So Kit suggests limbering throughout the week to consolidate flexibility gains from the 'hard' stretching sessions - which in my case would be the F1/H1 sessions.

 

Question 1:

Is it a good idea to do limbering throughout the day in a cold, i.e. non-warmed up, state? It would be great if the body could be taught to access near-end-ROM 'on demand', instead of having to go through elaborate warmups (which I sort of do on F1/H1 days).

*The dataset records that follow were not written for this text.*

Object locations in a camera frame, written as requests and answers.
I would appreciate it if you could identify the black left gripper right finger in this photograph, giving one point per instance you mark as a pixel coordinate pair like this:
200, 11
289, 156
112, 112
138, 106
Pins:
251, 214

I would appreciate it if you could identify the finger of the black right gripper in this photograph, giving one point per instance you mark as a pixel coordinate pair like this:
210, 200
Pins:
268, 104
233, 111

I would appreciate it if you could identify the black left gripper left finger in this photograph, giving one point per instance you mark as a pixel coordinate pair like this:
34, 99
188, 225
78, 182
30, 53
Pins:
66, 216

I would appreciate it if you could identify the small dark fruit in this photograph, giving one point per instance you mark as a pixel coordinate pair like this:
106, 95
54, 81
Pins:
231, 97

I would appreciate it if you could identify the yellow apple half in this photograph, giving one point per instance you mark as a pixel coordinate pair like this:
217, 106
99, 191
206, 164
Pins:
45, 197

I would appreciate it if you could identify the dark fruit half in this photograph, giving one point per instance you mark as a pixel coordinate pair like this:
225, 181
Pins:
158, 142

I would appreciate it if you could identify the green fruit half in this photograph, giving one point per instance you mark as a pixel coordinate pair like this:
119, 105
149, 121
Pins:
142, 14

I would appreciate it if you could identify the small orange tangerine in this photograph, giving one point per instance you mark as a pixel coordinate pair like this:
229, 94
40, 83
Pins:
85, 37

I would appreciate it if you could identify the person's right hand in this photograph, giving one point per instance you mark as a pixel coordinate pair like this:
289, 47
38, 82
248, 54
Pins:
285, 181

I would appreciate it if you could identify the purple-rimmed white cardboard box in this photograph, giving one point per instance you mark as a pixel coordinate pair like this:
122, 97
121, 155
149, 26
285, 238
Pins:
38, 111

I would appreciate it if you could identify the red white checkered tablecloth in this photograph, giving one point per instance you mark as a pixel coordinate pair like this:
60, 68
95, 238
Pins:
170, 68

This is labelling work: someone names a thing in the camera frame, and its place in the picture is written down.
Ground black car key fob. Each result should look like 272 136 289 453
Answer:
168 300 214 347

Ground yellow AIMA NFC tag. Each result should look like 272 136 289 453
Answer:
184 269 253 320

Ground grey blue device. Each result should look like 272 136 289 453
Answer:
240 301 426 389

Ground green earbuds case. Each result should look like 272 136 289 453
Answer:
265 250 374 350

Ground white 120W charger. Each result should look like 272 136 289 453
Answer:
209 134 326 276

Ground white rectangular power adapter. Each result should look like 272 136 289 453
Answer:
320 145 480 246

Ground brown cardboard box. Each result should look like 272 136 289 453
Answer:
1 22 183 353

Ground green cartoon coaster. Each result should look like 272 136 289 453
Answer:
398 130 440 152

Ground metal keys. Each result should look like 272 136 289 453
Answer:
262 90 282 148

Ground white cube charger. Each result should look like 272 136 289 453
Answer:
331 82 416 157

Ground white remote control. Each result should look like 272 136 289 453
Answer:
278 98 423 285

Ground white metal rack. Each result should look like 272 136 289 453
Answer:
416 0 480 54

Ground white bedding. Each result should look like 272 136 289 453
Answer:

I know that DOMS from the hard stretching sessions will limit how much rom can be accessed, but that's not the point - The point is to get the body used to accessing more ROM more frequently, without going through the motions of changing clothes, preparing the workout etc.

 

I was thinking of chaining together 5-8 key stretches that give the most bang for the buck, such as standing pike stretch, standing back flexion with locked knees etc. Then the sequence could be done three times in a row, with the first round acting as a super basic warmup for the remaining rounds. Maximum time consumption would be 6-8 minutes.

 

Question 2:

Which stretches would be the most relevant to include? The major groups I currently need to address are hamstrings (for improved pike), hip flexors (for improved PPT), abs (for back flexion) and obliques (for side lever flexion). Will probably also include windmills to get some spinal rotation in there. Don't know if I should incorporate shoulder stretches, as they seems to get worked quite throughly by H1, and they take longer to recover.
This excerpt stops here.